Source records:
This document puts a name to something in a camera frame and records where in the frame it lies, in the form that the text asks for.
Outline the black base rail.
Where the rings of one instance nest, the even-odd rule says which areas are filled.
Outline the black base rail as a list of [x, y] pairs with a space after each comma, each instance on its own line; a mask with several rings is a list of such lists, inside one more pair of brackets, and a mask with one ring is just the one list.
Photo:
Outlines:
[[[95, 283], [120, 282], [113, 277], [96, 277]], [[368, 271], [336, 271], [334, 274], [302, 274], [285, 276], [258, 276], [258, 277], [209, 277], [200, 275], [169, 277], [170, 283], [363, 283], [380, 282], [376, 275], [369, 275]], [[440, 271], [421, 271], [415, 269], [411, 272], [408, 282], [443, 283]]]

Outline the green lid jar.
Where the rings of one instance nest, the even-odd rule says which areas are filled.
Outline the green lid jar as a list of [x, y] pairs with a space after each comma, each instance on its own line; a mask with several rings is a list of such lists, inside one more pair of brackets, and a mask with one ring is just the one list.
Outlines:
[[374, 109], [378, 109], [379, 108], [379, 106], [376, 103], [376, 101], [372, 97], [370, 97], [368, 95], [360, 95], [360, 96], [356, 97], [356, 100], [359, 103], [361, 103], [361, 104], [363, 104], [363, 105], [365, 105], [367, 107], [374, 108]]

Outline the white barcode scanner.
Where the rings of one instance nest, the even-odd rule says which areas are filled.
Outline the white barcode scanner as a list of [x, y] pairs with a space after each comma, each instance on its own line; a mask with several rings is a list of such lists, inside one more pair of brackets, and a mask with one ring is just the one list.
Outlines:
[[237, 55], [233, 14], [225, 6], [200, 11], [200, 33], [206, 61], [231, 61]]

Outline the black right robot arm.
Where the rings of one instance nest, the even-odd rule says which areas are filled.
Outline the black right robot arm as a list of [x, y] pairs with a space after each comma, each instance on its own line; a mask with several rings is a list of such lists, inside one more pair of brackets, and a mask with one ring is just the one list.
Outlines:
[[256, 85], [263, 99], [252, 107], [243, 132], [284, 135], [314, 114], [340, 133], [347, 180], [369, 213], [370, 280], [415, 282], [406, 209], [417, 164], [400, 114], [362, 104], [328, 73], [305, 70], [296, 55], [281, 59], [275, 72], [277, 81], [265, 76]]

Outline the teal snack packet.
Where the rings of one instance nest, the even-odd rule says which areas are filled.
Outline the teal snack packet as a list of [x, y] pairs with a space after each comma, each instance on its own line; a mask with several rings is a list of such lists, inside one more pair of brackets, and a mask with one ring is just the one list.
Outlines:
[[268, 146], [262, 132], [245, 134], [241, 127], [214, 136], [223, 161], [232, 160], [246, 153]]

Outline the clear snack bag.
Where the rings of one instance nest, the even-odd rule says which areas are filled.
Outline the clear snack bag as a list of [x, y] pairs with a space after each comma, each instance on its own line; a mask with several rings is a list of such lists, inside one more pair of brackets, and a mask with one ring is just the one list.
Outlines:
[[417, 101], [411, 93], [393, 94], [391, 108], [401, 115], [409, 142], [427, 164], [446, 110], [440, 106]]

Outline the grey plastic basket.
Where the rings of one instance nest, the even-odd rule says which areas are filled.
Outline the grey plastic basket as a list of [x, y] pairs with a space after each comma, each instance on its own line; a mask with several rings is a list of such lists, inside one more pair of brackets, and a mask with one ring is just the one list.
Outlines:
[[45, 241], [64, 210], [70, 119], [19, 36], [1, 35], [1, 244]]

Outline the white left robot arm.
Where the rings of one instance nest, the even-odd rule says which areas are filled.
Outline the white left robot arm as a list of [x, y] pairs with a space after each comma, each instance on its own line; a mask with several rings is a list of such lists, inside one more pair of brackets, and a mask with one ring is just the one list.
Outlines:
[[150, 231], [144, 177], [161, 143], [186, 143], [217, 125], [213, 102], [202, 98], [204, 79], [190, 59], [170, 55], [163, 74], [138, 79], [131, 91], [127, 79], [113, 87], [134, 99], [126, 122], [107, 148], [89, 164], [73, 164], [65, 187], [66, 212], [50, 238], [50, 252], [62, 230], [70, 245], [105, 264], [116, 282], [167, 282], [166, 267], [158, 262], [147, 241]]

==

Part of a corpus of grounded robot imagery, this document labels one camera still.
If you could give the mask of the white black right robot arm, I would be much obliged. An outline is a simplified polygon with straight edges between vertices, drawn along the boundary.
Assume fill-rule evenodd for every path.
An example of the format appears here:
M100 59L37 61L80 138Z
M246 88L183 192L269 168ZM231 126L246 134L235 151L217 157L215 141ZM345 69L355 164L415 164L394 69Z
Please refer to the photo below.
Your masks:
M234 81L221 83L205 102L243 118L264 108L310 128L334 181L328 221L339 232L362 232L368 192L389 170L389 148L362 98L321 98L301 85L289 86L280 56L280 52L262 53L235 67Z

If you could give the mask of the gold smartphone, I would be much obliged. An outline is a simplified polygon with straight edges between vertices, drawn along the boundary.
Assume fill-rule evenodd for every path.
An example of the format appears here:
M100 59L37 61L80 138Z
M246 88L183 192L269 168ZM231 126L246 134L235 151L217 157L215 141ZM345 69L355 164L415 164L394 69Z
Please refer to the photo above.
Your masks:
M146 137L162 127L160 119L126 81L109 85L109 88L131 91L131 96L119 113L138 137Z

* * *

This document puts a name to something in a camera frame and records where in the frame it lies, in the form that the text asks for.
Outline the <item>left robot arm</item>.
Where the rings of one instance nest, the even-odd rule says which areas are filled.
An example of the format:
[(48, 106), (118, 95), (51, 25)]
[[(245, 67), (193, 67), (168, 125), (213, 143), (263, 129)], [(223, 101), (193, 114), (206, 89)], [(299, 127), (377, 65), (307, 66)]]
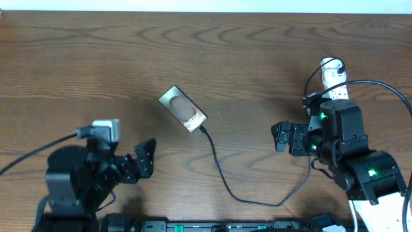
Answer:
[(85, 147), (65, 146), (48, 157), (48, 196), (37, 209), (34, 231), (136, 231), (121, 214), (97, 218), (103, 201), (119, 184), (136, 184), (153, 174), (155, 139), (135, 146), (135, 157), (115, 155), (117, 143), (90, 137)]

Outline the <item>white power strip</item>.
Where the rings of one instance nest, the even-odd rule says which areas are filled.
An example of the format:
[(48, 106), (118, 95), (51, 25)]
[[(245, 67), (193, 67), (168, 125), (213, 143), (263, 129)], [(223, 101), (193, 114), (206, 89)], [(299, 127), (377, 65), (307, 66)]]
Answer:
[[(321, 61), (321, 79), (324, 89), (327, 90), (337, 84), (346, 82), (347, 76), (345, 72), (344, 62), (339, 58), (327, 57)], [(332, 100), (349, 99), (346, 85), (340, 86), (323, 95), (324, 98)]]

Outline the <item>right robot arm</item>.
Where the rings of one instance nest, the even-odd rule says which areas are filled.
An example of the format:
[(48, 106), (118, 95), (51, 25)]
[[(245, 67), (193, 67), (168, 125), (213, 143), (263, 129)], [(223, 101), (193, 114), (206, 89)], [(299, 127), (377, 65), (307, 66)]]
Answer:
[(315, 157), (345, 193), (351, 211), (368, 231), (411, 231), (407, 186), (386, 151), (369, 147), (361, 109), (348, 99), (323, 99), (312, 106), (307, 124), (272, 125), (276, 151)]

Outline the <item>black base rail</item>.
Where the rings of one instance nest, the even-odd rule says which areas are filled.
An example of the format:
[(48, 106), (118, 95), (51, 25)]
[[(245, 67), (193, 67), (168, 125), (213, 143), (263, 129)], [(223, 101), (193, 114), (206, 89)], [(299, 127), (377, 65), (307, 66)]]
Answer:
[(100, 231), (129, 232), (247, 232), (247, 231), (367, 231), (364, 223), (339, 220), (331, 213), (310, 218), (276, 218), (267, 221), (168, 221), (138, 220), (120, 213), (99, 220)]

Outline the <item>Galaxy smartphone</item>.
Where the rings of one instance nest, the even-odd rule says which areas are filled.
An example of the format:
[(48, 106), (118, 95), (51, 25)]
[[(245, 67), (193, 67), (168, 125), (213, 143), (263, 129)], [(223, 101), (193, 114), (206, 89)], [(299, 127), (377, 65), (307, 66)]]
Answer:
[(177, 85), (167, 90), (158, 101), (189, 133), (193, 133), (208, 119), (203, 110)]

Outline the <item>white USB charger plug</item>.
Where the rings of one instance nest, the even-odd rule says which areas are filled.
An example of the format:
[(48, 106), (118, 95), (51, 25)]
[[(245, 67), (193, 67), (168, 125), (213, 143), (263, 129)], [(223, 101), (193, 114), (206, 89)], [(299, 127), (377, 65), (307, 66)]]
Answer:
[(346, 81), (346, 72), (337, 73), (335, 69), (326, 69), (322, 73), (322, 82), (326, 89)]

Activity: Check each line above for the word "simplified", then give only the number of lines that have it.

Solution to this problem: 2